:: Task data ::

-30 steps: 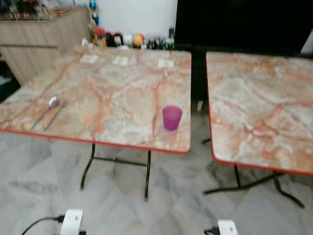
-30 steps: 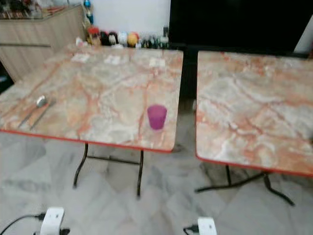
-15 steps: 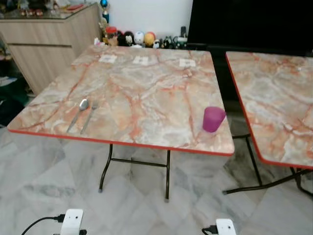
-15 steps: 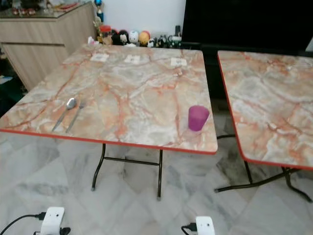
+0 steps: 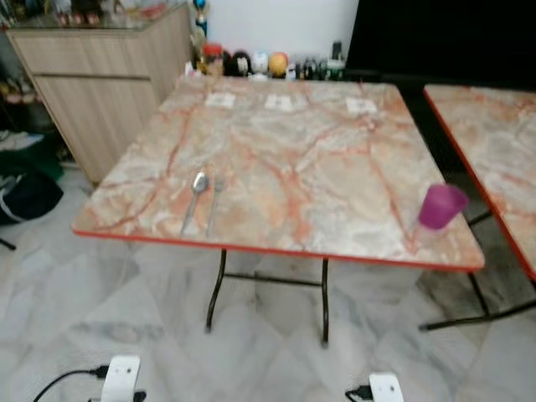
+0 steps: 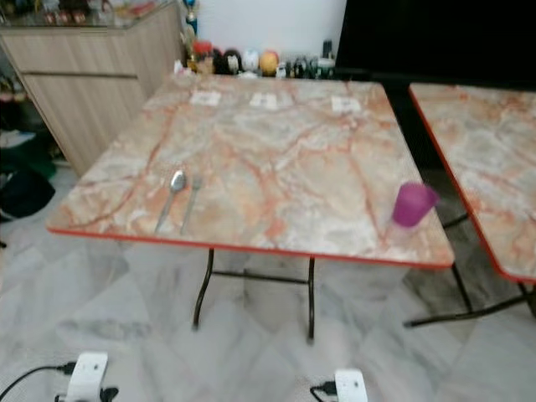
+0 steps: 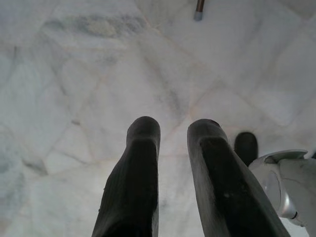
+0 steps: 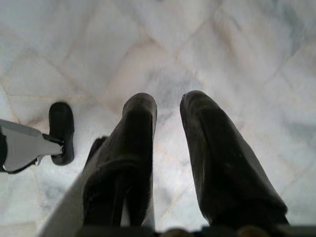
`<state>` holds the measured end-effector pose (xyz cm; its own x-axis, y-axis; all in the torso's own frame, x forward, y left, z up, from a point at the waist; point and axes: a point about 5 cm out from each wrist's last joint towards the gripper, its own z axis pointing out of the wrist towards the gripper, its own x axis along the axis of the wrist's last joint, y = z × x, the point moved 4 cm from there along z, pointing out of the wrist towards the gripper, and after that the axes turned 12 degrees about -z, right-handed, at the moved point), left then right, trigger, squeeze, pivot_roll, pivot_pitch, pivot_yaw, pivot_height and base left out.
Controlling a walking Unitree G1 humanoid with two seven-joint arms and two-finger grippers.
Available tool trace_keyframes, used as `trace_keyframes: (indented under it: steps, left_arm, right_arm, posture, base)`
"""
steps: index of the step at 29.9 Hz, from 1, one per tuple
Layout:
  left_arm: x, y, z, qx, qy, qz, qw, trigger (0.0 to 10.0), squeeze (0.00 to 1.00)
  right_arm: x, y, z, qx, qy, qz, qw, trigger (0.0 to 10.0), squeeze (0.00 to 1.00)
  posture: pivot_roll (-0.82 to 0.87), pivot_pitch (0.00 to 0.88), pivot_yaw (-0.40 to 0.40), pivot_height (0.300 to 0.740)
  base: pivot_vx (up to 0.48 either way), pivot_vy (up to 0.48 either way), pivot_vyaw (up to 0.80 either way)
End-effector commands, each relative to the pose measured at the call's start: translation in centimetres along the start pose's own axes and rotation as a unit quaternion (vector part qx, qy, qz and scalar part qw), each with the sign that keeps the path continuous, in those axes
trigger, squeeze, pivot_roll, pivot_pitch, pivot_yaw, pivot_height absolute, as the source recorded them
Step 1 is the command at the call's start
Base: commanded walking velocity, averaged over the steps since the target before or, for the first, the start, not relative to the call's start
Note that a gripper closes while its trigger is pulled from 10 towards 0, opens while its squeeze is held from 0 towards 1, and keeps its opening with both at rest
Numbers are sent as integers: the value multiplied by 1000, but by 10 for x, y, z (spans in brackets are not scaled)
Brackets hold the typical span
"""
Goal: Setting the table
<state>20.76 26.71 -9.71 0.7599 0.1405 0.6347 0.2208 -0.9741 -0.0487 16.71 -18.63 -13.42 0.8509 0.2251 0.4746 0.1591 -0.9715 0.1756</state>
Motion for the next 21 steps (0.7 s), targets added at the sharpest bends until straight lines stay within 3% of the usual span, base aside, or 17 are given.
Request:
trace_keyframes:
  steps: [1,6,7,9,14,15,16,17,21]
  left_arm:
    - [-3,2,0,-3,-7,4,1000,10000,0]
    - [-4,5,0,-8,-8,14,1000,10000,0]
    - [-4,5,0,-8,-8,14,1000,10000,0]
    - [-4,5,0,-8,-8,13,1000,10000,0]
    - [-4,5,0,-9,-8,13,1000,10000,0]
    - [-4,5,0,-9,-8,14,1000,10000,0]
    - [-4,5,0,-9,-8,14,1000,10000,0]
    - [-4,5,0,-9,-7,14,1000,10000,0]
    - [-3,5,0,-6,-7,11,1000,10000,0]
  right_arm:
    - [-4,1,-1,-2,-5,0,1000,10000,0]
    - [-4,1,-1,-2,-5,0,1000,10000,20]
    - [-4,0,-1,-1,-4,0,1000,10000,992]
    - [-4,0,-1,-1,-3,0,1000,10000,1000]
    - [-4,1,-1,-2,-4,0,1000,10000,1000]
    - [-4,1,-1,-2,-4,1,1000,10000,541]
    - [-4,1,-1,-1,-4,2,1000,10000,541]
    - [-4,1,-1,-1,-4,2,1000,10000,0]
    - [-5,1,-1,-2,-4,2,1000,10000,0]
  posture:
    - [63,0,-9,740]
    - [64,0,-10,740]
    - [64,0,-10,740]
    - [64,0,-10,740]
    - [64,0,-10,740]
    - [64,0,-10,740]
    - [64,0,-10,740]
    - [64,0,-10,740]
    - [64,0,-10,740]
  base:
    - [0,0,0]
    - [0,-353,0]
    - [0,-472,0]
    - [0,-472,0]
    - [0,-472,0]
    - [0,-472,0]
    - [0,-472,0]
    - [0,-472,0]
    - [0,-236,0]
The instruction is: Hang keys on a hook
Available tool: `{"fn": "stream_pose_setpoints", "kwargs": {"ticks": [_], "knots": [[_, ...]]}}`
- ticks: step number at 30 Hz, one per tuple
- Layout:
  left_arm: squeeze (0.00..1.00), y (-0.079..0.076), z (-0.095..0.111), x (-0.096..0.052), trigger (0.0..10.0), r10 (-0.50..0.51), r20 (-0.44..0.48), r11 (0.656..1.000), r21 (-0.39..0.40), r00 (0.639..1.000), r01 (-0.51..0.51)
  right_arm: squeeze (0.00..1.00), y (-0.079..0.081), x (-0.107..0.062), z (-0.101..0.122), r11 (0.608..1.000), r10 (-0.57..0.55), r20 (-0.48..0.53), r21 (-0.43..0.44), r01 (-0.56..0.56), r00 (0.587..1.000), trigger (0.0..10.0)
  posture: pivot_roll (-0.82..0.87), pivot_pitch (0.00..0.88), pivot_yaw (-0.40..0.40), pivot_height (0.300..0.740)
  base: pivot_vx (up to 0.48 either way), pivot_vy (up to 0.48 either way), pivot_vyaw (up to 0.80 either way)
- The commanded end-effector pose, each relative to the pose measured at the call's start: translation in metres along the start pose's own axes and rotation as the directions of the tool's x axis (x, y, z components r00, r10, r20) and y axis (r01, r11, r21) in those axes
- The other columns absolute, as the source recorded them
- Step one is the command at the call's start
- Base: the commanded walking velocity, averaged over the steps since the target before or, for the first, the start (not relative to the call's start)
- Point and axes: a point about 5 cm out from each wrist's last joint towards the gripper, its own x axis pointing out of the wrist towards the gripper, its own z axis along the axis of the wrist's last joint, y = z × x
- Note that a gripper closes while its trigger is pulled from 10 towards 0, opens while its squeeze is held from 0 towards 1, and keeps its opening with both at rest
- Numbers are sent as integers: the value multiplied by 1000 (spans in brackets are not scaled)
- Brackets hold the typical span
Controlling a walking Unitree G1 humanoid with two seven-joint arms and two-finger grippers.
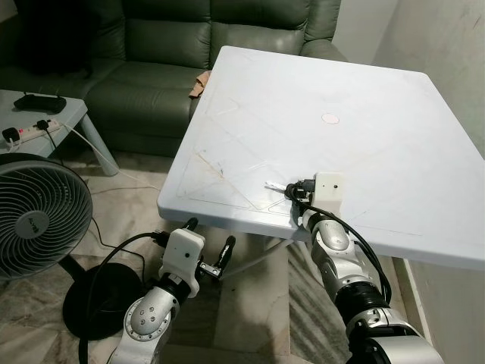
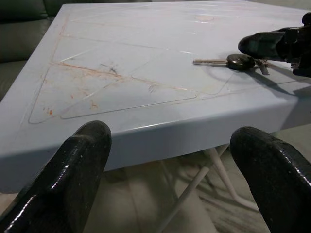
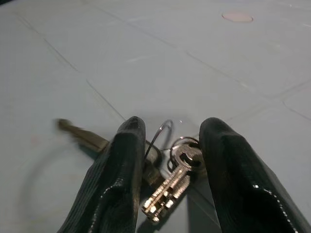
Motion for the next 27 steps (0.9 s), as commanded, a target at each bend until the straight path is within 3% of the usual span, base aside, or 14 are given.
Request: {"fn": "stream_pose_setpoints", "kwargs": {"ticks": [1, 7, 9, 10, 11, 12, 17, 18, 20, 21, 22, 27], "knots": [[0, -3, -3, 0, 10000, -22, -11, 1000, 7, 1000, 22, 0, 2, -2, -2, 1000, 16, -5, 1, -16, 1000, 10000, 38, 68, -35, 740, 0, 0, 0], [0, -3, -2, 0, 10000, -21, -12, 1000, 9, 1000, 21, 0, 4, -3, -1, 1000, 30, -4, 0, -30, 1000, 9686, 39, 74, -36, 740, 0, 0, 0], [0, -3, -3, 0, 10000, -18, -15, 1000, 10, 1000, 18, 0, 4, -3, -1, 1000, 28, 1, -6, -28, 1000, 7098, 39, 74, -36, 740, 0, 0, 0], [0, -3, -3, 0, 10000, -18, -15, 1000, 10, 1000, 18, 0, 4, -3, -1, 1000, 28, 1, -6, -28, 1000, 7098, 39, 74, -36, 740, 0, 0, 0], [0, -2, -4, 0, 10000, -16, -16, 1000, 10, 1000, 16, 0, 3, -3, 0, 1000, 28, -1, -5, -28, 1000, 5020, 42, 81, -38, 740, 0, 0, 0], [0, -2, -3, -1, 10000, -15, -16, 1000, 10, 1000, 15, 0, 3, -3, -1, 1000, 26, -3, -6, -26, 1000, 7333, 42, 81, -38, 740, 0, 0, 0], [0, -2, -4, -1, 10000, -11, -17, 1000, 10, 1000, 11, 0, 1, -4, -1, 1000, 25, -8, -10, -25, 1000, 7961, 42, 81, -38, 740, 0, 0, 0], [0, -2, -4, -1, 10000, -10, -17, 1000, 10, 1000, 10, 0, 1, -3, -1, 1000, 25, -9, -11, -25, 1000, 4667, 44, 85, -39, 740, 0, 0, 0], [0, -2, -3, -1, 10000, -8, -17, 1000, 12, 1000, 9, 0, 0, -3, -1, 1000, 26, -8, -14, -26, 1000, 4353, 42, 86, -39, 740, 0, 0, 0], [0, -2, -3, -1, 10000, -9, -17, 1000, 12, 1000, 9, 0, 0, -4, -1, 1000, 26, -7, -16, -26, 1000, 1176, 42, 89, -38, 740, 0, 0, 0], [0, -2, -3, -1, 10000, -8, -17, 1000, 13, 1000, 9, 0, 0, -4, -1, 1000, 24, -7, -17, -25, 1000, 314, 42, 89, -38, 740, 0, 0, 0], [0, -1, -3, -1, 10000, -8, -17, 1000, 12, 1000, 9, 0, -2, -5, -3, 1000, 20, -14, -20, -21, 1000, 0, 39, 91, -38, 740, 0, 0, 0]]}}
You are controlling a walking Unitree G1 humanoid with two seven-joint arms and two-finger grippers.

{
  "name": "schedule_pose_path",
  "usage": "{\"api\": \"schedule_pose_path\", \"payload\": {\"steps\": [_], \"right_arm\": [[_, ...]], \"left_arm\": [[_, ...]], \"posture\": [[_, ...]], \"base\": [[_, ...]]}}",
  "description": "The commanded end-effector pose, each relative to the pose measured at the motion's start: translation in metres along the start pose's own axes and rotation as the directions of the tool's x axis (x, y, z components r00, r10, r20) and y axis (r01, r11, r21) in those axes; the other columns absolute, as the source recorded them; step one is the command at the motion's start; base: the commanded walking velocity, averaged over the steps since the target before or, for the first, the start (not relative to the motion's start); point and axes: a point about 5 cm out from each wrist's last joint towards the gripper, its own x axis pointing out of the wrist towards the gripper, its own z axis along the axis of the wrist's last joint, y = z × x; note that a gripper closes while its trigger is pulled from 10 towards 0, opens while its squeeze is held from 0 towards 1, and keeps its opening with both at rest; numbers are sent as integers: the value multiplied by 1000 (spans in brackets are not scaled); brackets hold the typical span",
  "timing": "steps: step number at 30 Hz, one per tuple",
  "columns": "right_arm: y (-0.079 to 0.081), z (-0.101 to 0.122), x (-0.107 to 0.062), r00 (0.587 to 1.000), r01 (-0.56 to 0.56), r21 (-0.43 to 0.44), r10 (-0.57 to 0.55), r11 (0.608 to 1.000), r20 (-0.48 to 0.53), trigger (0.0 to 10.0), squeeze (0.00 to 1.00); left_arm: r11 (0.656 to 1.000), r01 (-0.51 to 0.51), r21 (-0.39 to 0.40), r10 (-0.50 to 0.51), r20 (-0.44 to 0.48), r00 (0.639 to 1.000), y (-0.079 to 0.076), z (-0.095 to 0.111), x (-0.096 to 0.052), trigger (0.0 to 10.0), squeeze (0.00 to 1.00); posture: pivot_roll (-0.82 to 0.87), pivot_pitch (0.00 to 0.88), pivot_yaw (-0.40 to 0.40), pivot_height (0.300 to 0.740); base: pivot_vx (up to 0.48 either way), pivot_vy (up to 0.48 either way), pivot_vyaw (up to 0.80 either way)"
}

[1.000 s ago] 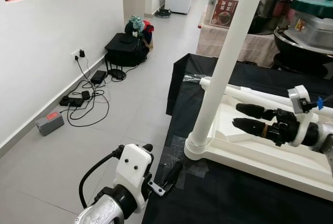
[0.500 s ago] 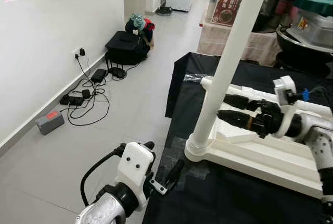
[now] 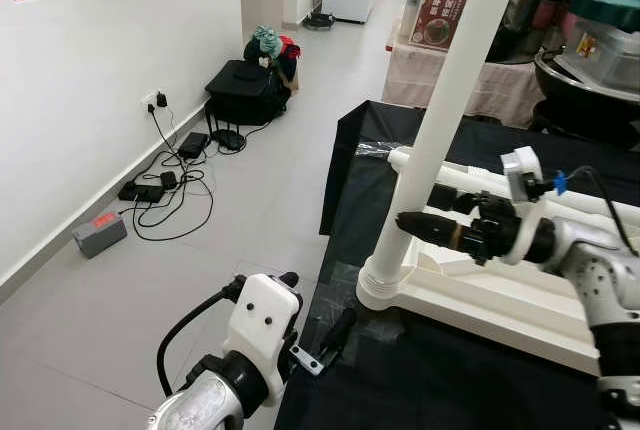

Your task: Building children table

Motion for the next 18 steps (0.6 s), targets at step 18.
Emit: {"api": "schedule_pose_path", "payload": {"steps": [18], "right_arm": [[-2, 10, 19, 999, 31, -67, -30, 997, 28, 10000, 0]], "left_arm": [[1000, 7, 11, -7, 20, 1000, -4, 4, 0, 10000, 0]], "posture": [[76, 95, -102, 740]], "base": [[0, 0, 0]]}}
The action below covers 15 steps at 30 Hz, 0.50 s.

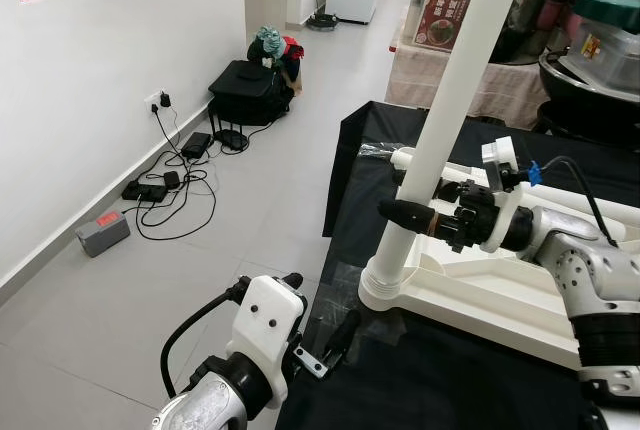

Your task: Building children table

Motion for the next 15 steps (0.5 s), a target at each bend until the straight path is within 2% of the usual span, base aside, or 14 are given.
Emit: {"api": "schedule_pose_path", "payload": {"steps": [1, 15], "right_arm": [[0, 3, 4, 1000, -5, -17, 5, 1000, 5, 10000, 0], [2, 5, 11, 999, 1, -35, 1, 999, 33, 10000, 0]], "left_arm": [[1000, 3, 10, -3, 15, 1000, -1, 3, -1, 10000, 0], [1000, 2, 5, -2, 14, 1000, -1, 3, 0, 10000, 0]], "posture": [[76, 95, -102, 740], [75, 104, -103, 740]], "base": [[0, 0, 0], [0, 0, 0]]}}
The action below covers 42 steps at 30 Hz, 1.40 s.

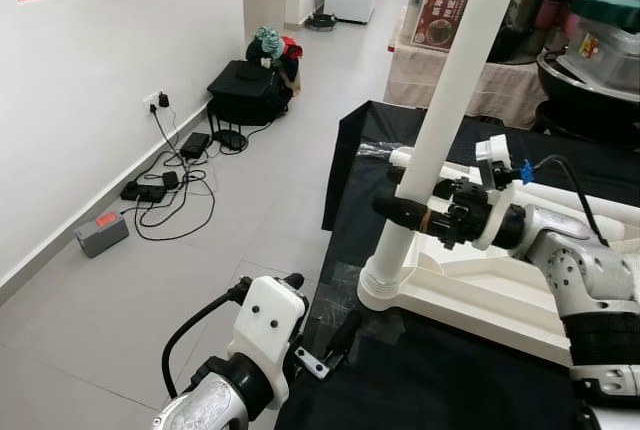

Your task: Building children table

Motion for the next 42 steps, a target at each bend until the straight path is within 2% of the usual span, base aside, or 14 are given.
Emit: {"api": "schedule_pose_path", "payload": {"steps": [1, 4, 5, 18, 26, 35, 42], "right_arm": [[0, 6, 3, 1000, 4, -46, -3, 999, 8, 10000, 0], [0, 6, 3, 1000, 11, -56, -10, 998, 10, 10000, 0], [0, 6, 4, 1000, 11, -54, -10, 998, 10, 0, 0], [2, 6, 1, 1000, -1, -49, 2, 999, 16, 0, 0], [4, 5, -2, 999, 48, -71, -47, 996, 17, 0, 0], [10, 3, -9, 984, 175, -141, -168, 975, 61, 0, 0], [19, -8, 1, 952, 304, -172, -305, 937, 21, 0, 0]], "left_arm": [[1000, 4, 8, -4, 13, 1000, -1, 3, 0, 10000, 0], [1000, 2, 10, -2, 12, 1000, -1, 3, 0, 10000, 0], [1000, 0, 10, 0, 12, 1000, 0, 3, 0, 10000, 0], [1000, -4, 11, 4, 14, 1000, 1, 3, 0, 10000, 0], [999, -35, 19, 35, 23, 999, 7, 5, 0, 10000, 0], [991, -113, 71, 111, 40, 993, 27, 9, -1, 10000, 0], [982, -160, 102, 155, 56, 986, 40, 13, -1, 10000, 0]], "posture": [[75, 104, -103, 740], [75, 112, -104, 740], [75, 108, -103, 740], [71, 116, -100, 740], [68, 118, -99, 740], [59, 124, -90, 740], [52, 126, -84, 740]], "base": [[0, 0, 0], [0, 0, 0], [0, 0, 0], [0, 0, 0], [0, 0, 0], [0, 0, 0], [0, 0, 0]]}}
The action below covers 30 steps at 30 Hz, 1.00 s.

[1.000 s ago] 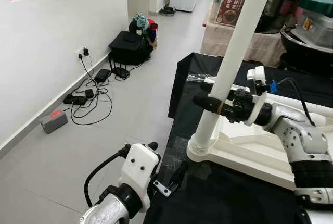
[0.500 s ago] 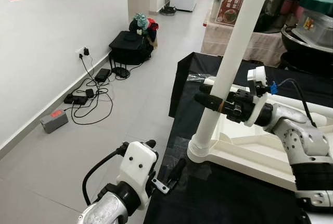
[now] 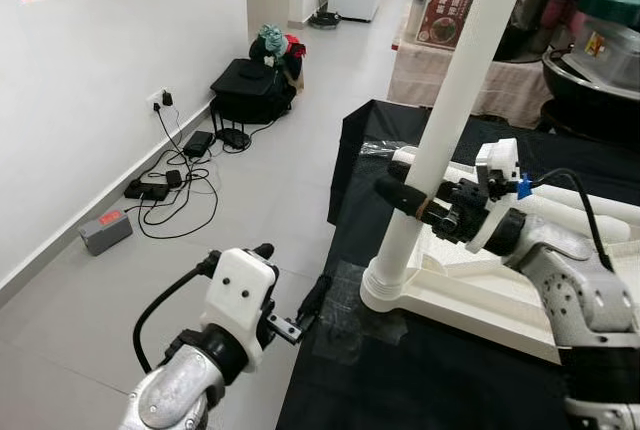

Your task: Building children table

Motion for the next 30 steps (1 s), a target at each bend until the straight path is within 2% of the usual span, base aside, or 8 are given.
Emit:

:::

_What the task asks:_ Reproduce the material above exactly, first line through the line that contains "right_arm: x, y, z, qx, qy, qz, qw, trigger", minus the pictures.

_Output of the exercise:_
-30 steps: 
-30 steps: 
-15 steps: 
-15 steps: 
+0 steps: 
+0 steps: 
+0 steps: 
+0 steps: 
`<state>` holds the measured end-effector pose (xyz cm; its own x-axis, y-axis; all in the torso's own frame, x forward, y left, z up, from a point at the waist; point and axes: a point about 5 cm out from each wrist's last joint towards the gripper, its own z axis pointing out of the wrist towards the gripper, its own x axis along the axis of the wrist's last joint, y = z × x, the point moved 4 cm from there along z, pointing out of the wrist towards the gripper, and after that the axes turned 12 degrees about -z, right-handed, at the moved point), left then right, trigger, squeeze, pivot_roll, pivot_pitch, pivot_yaw, pivot_height and base left out.
Controlling a walking Unitree G1 humanoid with two seven-joint arms and two-finger grippers.
Available tool trace_keyframes, used as `trace_keyframes: (indented under it: steps, left_arm, right_arm, posture, base)`
"""
steps: index of the step at 29.9 Hz, from 1, one per tuple
Layout:
  left_arm: x, y, z, qx, qy, qz, qw, trigger (0.0 to 10.0), squeeze (0.00 to 1.00)
  right_arm: x, y, z, qx, qy, qz, qw, trigger (0.0 to 10.0), squeeze (0.00 to 1.00)

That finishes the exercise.